Countries and companies seem to understand that. As a result, Beattie concludes, “The fabric of globalization has proved so densely woven it has resisted attempts at unravelling. Of course, the political divisions between the big trading powers, particularly the US and China, are a constant worry. If tensions over Russia — or Taiwan — escalate, that threat will become acute. But so far, none of those powers have shown themselves strong enough to force countries to choose an exclusive bloc. This is not the cold war. It’s far more interesting than that.” That doesn’t mean that globalization isn’t changing or that changes shouldn’t be made. All things considered I don’t believe most Americans believe that splendid isolation is a goal that should be pursued.


[1] Office of Management and Budget, “Made-In-America,” The White House.

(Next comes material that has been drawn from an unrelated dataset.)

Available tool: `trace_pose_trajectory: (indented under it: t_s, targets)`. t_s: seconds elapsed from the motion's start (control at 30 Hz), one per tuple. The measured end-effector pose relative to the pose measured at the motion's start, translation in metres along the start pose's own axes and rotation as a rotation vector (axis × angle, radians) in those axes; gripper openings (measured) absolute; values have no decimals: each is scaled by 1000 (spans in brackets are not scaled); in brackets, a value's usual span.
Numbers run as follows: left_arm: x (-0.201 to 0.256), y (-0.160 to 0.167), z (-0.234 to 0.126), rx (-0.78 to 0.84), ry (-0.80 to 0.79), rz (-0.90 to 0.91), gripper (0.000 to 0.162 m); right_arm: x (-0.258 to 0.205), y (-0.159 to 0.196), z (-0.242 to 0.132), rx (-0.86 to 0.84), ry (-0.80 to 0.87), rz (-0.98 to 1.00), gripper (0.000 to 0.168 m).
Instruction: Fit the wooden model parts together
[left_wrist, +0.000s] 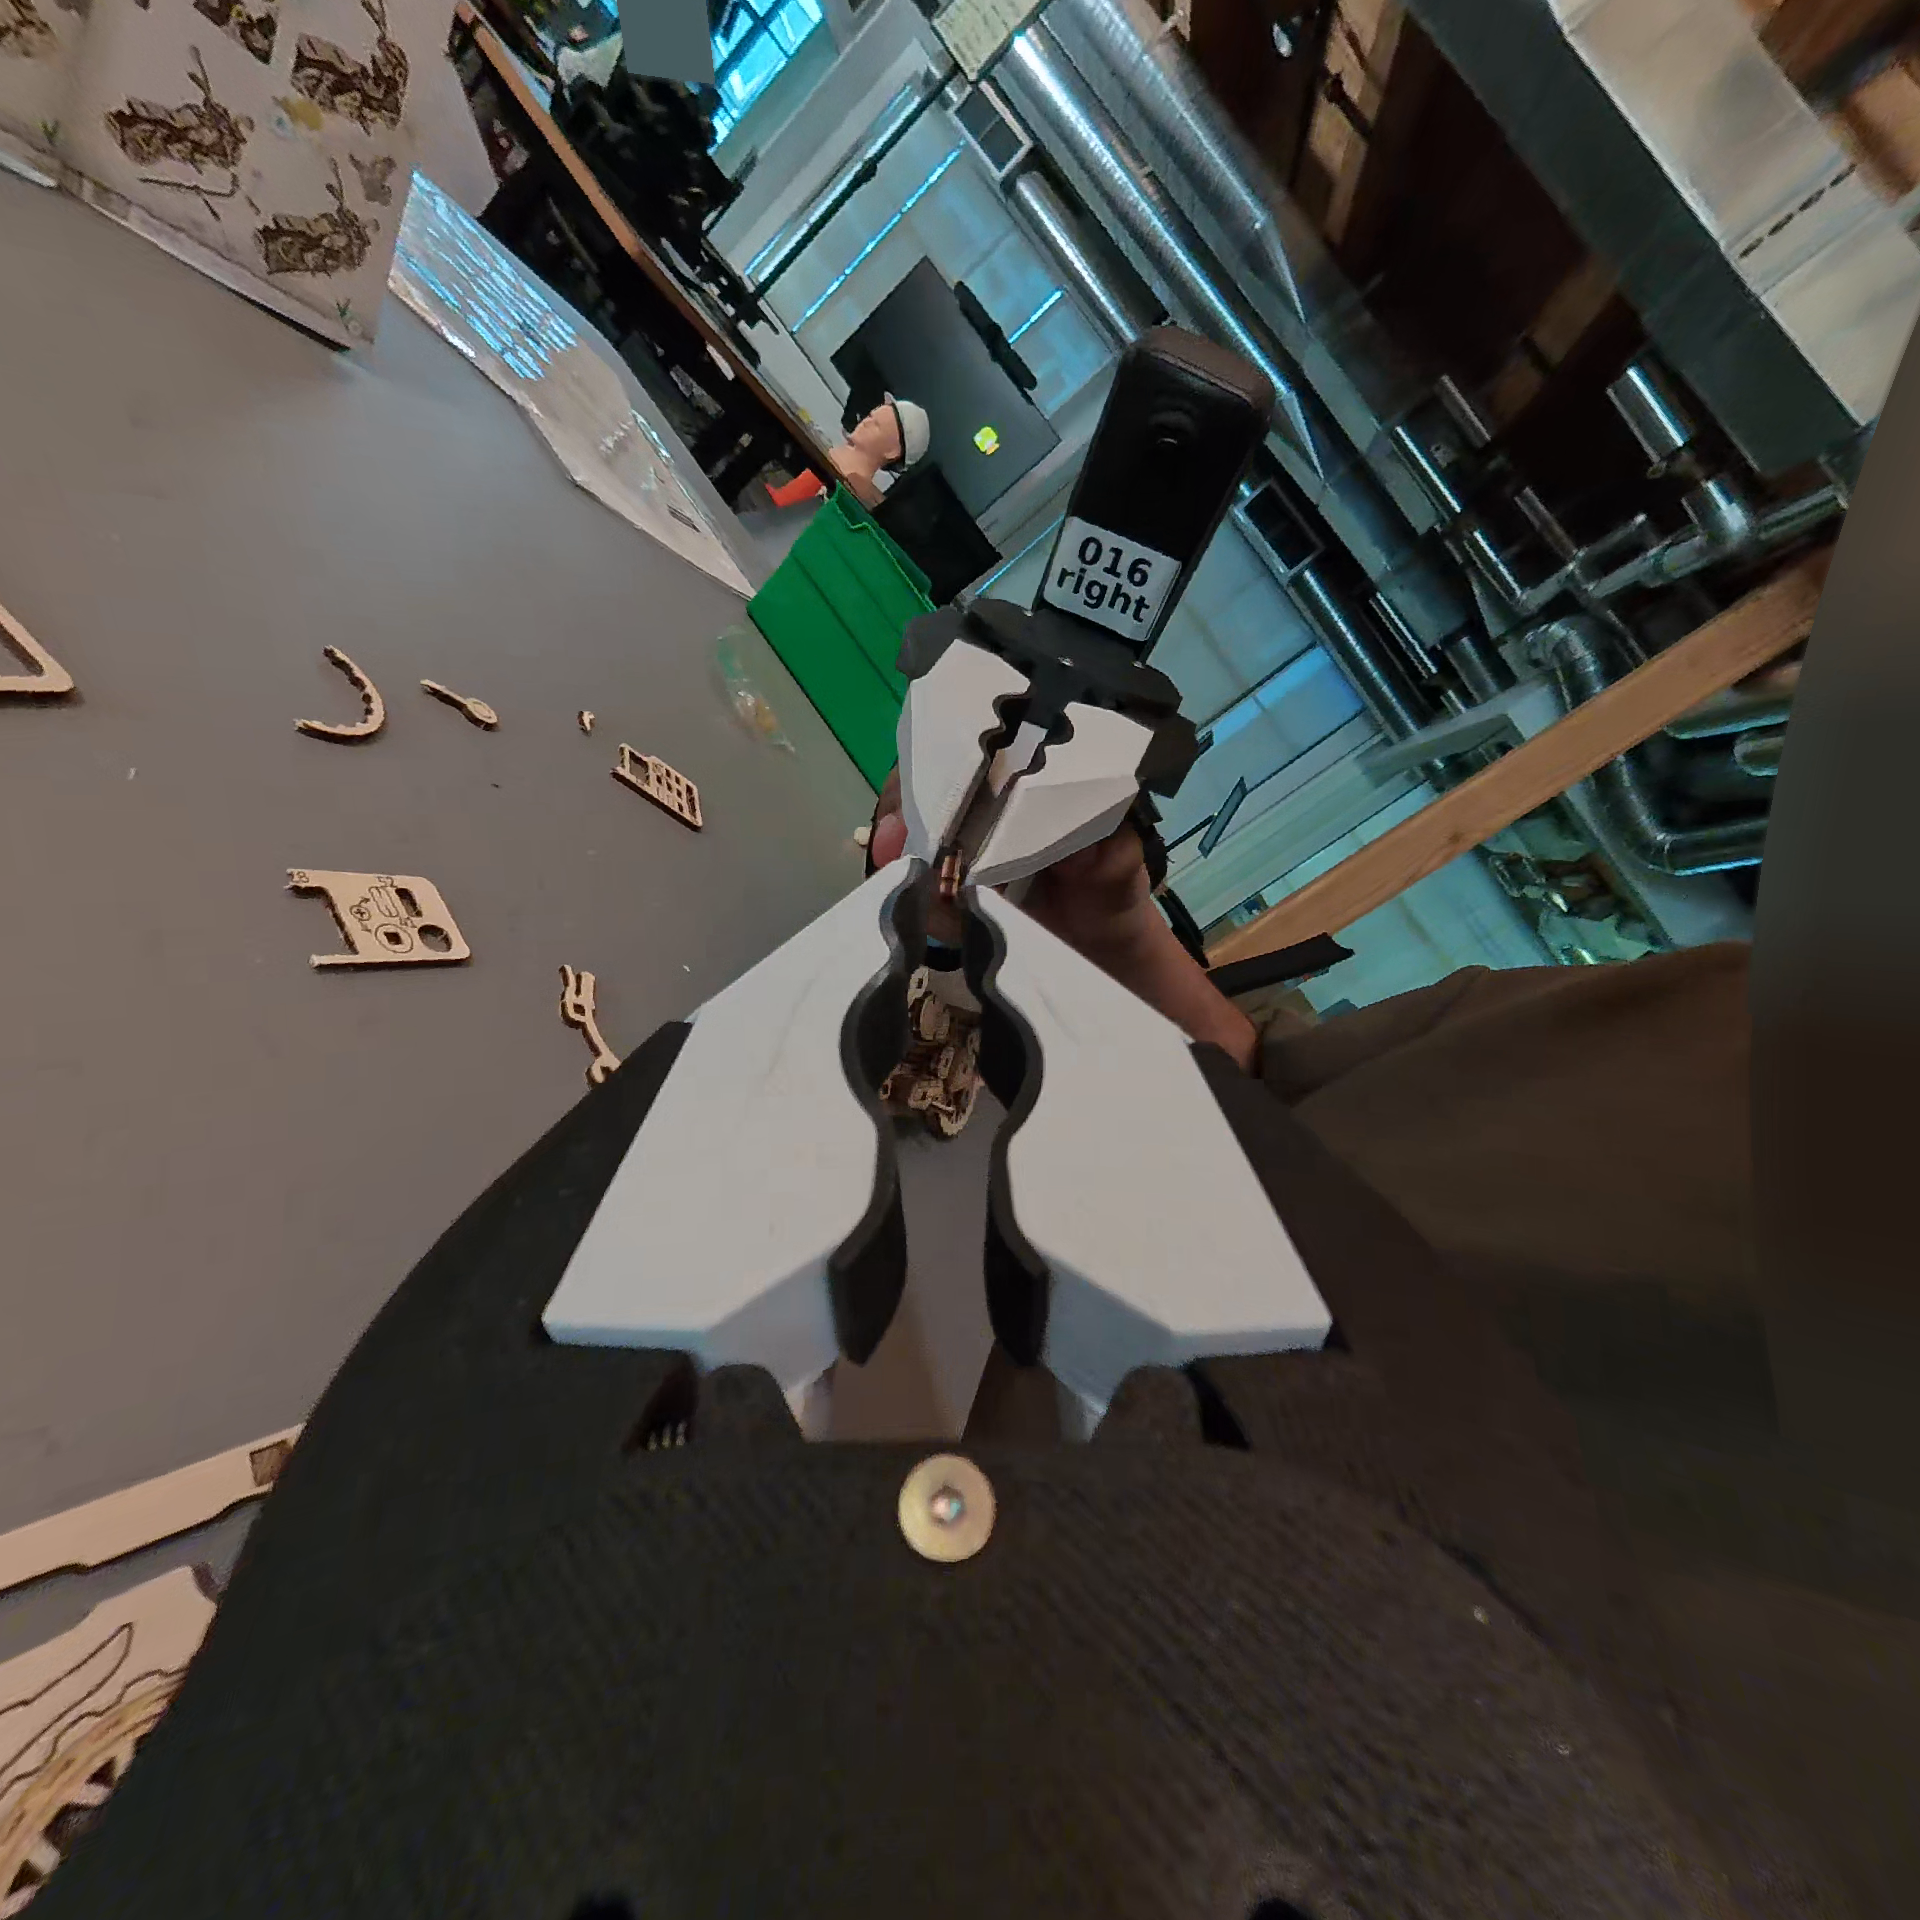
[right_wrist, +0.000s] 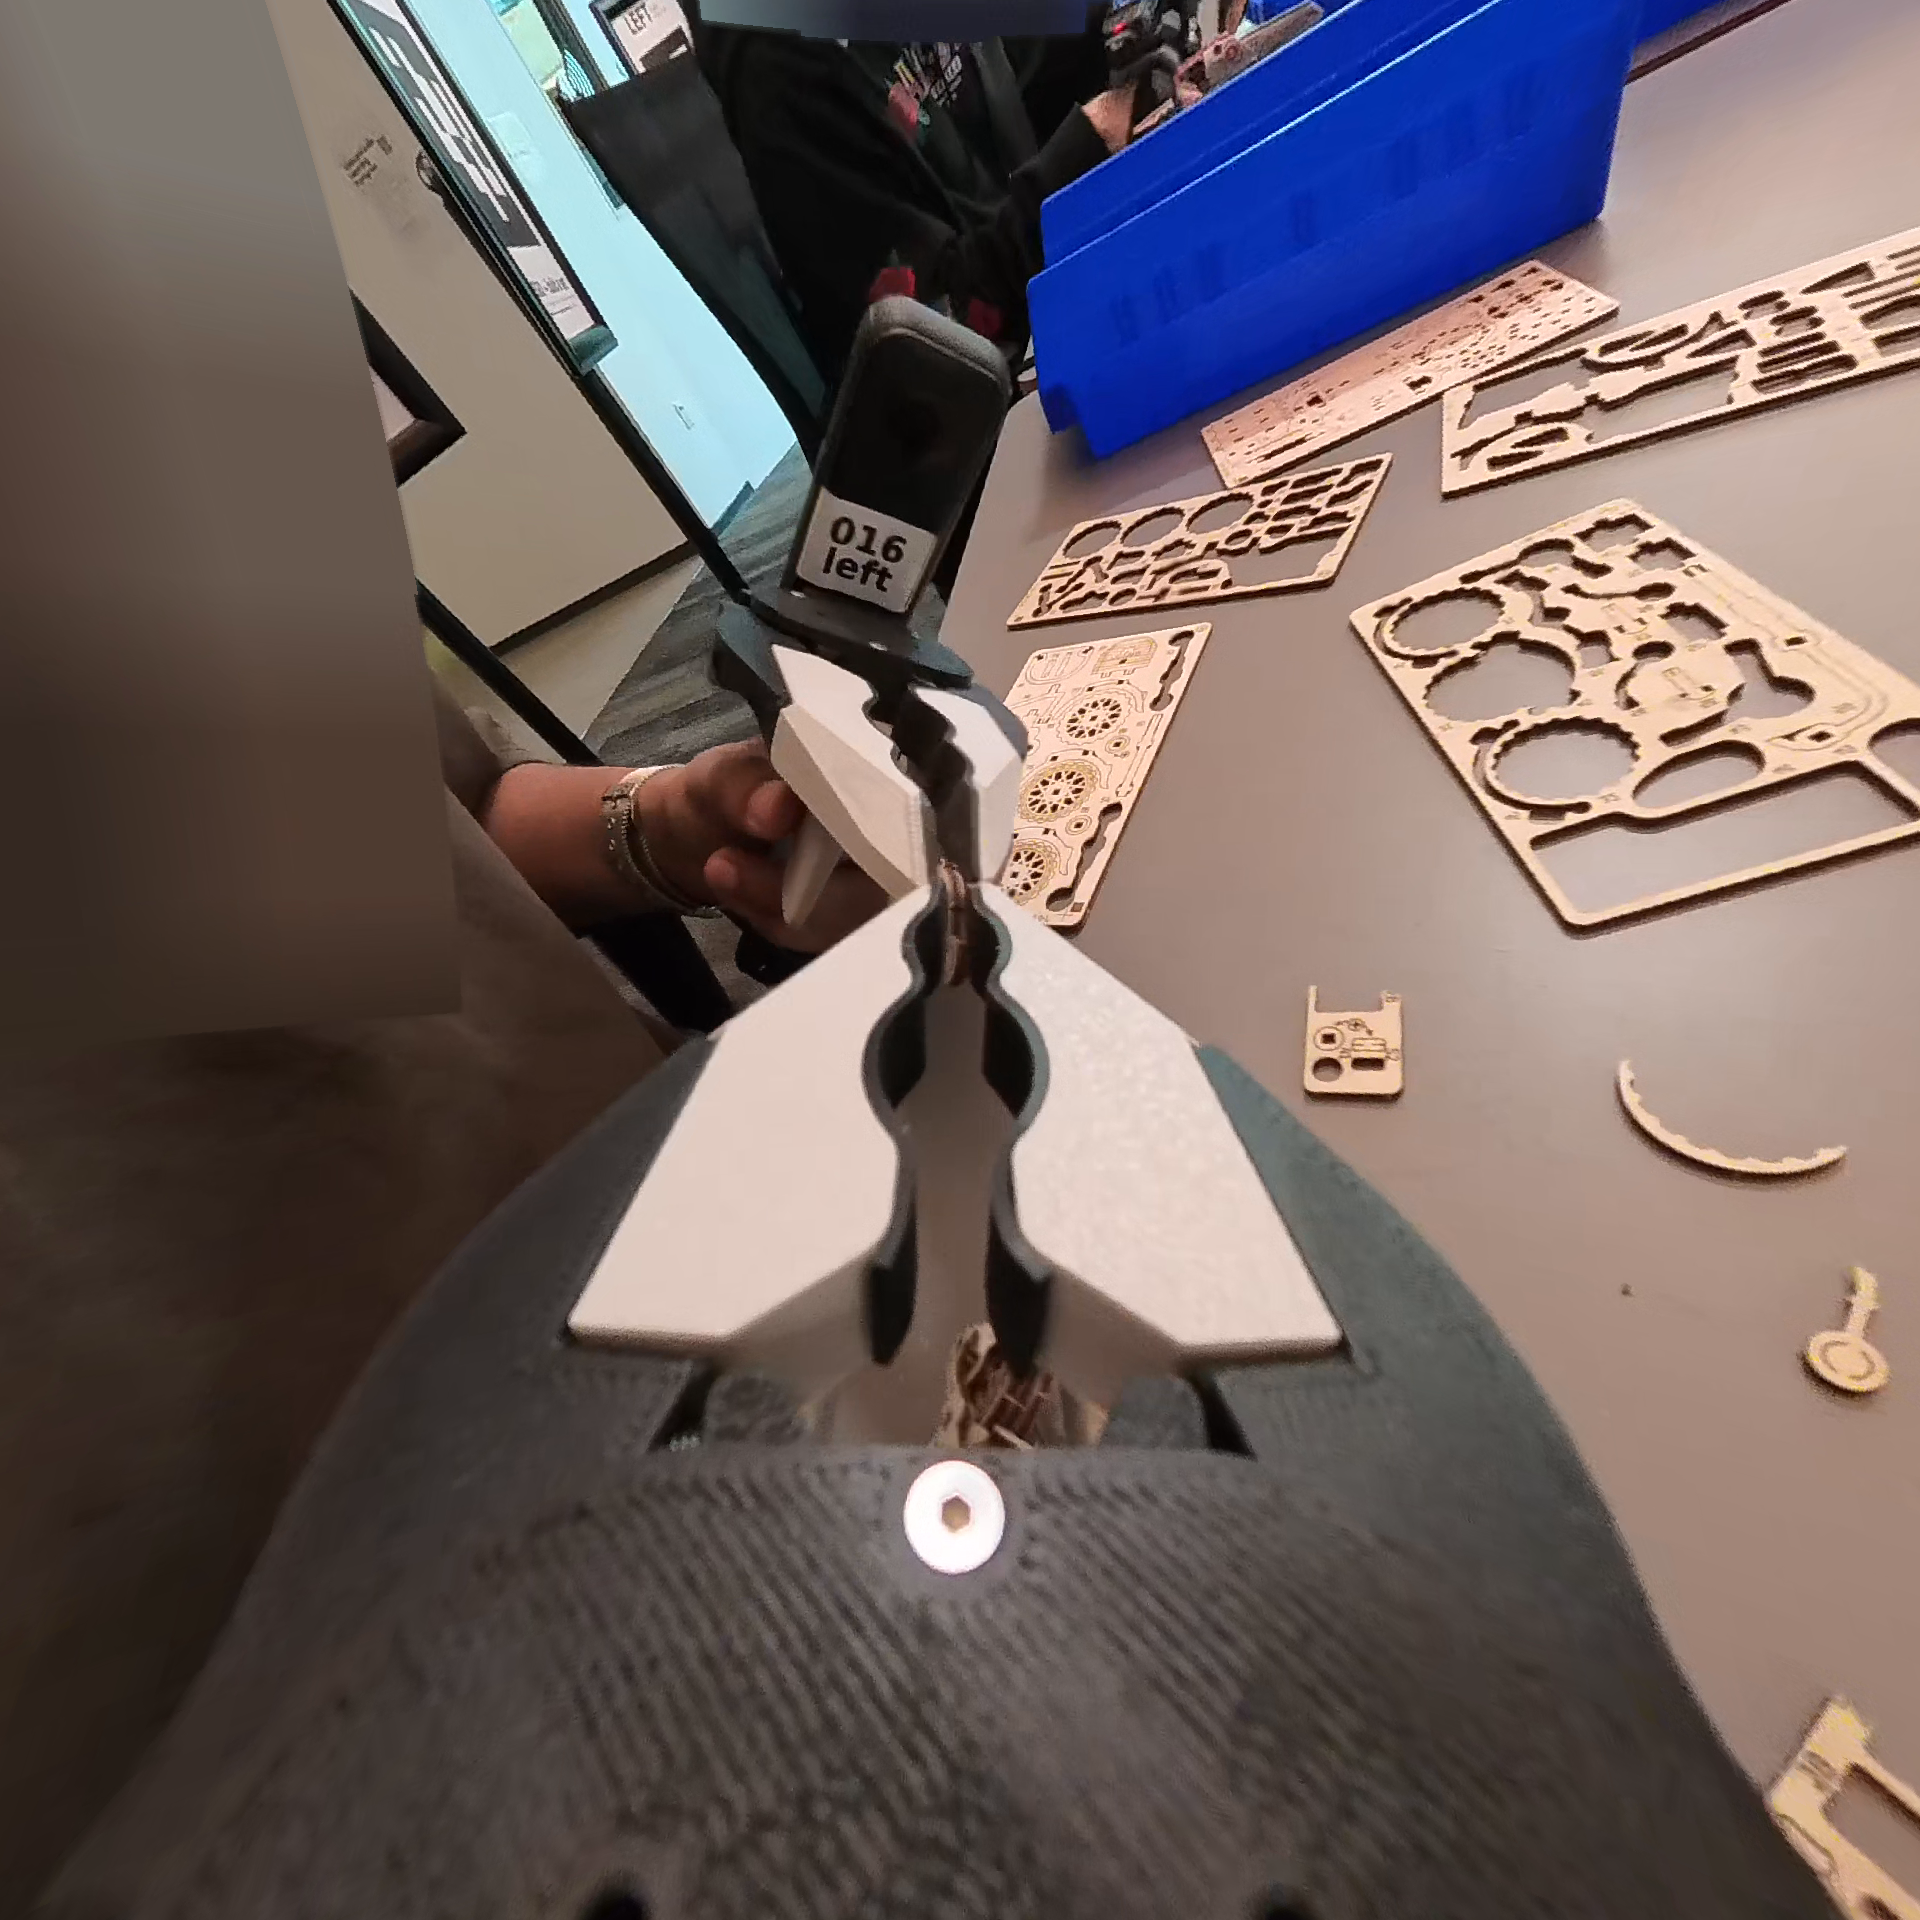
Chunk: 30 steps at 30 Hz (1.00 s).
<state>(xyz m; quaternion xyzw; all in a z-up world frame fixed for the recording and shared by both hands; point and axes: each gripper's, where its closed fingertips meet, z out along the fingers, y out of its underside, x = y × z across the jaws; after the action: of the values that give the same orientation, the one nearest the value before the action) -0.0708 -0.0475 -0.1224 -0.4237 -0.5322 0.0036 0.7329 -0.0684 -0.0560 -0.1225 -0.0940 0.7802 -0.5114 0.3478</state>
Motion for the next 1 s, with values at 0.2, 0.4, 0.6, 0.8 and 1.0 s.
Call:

[2] Michael P. Collins, “How the US Economy Lost Its Independence, and Workers Their Livelihoods,” IndustryWeek, 1 July 2022.
[3] Susan Helper, Timothy Krueger, and Howard Wial, “Why Does Manufacturing Matter?” Brookings, 22 February 2012.
[4] Simon Kuper, “Splendid isolation? Most people prefer globalisation,” Financial Times, 28 July 2022.
[5] Alan Beattie, “No, the global economy is not breaking into geopolitical blocs,” Financial Times, 13 July 2022.
[6] Bernard Milian, “Will Supply Chain Resilience Spell the End of Globalization?” Demand Driven Technologies Blog, 11 July 2022.
[7] Robert J. Bowman, “Creating Localized Supply Chains: Dream Versus Reality,” SupplyChainBrain, 11 July 2022.
[8] Alan Beattie, “Five reasons to be optimistic about the survival of globalisation,” Financial Times, 6 April 2022.
[9] Kaye Wiggins, Antoine Gara, and Jamie Smyth, “Business leaders warn that three-decade era of globalisation is ending,” Financial Times, 22 May 2022.